- TO DO
Each line of the data below containing "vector" needs to be listed.

+++ EXERCISE MATERIALS

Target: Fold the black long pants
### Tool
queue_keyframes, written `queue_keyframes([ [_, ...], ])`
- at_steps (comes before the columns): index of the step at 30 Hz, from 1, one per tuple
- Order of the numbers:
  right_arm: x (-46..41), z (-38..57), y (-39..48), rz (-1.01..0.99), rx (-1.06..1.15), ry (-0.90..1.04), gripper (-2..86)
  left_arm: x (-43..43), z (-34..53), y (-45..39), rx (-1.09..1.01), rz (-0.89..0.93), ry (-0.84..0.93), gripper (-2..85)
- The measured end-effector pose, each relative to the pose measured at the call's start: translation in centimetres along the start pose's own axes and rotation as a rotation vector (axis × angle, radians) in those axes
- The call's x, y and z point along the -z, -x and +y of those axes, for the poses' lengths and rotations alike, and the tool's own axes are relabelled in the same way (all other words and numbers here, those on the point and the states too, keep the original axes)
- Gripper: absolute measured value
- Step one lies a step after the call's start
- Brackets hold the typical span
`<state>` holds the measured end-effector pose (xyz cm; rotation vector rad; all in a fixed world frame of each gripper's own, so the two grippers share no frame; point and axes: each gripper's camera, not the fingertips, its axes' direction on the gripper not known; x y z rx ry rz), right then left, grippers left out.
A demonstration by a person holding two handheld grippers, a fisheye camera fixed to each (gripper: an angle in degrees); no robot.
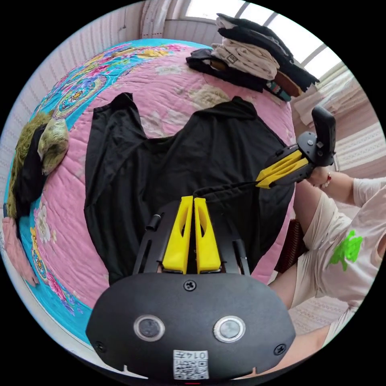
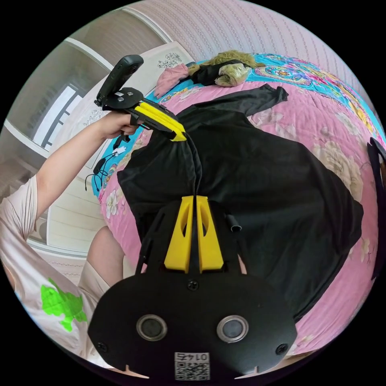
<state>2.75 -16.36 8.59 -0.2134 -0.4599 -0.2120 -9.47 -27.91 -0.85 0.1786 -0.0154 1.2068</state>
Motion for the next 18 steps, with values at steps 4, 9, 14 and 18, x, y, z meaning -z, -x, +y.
queue_keyframes([
  [4, -0.3, -0.5, -1.0, 0.051, -0.065, 0.026, 0.8, 1.3, -0.9, 3.3, 0.163, 0.063, -0.082, 0.9],
  [9, -2.0, -1.0, -2.8, 0.060, -0.136, 0.142, 2.1, 1.1, 0.7, 4.2, 0.221, 0.027, 0.003, 6.9],
  [14, 0.0, 0.6, -2.9, 0.079, -0.184, 0.078, 2.7, 7.2, 11.5, 3.2, 0.328, -0.061, -0.113, 9.2],
  [18, 0.1, 2.6, 2.4, -0.219, -0.024, -0.025, 3.8, 8.7, 20.1, 1.8, 0.423, -0.086, -0.182, 8.8],
])
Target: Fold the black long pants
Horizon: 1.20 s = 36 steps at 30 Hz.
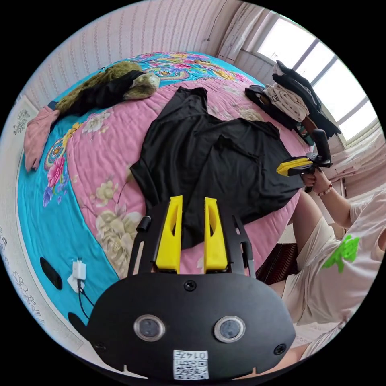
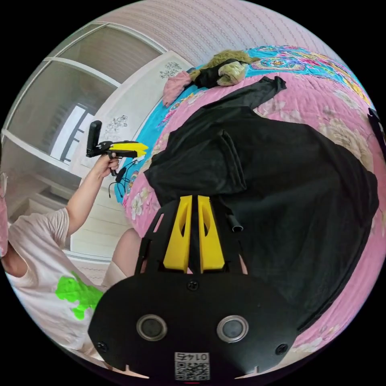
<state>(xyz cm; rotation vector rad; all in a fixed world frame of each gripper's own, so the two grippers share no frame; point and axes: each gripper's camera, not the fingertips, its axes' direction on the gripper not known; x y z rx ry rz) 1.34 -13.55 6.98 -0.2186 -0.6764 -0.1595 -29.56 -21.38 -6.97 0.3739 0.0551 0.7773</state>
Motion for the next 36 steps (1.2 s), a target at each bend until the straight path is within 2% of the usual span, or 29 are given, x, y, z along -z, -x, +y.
queue_keyframes([
  [4, -4.2, 1.0, 4.5, 0.072, 0.114, 0.107, 6.8, -0.5, 5.4, 1.4, 0.006, -0.042, 0.057, 9.0],
  [10, -8.5, 1.3, 6.6, 0.255, 0.156, 0.167, 6.6, -0.8, 5.6, 1.4, -0.088, -0.105, 0.109, 10.4],
  [12, -9.4, 1.0, 6.4, 0.234, 0.150, 0.200, 4.4, -0.7, 5.2, 1.3, -0.131, -0.124, 0.128, 10.4],
  [15, -9.5, 0.8, 6.3, 0.207, 0.156, 0.211, 2.1, -1.1, 4.4, 1.6, -0.183, -0.034, 0.180, 9.3],
  [19, -9.2, 0.5, 5.7, 0.164, 0.156, 0.222, 1.0, -1.8, 3.7, 2.3, -0.212, -0.033, 0.252, 1.5],
  [24, -8.8, -0.1, 5.0, 0.031, 0.192, 0.319, 0.4, -0.7, 3.8, 4.5, -0.180, 0.163, 0.314, -0.7],
  [31, -9.2, -1.2, 2.4, -0.040, 0.115, 0.382, 0.6, -0.5, 3.7, 7.2, -0.059, 0.086, 0.344, -0.6],
  [34, -8.9, -1.3, 1.7, -0.022, 0.114, 0.399, 0.8, -1.4, 3.9, 7.4, -0.052, 0.053, 0.416, -0.6],
  [36, -8.4, -1.4, 1.2, -0.036, 0.101, 0.410, 1.0, -2.0, 4.1, 7.6, -0.055, -0.030, 0.499, -0.7],
])
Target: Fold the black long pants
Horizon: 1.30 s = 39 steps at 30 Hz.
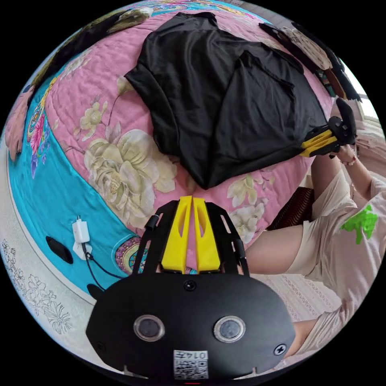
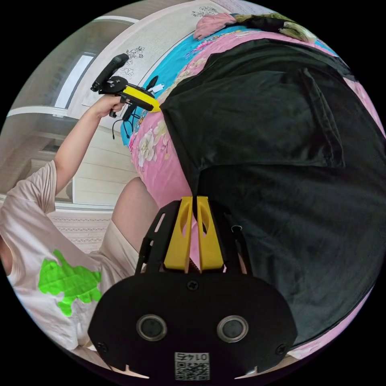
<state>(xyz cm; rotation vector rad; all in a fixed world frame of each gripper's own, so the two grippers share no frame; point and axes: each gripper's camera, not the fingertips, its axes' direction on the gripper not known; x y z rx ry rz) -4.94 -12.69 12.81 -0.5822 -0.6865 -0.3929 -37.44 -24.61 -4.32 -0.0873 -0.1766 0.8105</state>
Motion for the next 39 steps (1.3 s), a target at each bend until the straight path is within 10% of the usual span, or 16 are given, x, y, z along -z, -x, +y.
queue_keyframes([
  [11, 8.3, -1.1, -2.6, 0.043, -0.023, -0.158, 1.8, 4.3, 0.5, -1.8, -0.017, 0.005, -0.335, -0.8],
  [29, 8.0, 2.4, -4.5, -0.119, -0.059, -0.162, 2.5, -3.0, 2.1, 0.7, 0.157, 0.059, -0.344, -0.6],
  [39, 21.4, 0.1, -10.2, 0.150, -0.078, -0.302, 6.4, 4.2, -3.3, -0.2, 0.021, 0.002, -0.627, 7.8],
])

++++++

- FINISHED EXERCISE
- The measured end-effector pose, each relative to the pose measured at the call's start: translation in centimetres along the start pose's own axes and rotation as a rotation vector (axis × angle, radians) in those axes
`<state>` holds the measured end-effector pose (xyz cm; rotation vector rad; all in a fixed world frame of each gripper's own, so the two grippers share no frame; point and axes: each gripper's camera, not the fingertips, its axes' direction on the gripper not known; x y z rx ry rz), right then left, grippers left out.
<state>(xyz cm; rotation vector rad; all in a fixed world frame of each gripper's own, so the two grippers share no frame; point and axes: each gripper's camera, not the fingertips, its axes' direction on the gripper not known; x y z rx ry rz) 1.34 -13.55 6.98 -0.2186 -0.6764 -0.1595 -29.56 -21.38 -6.97 0.3739 0.0551 0.7773</state>
<state>(xyz cm; rotation vector rad; all in a fixed world frame of each gripper's own, so the two grippers share no frame; point and axes: each gripper's camera, not the fingertips, its axes' direction on the gripper not known; x y z rx ry rz) -4.94 -12.69 12.81 -0.5822 -0.6865 -0.3929 -37.44 -24.61 -4.32 -0.0873 -0.1766 0.8105</state>

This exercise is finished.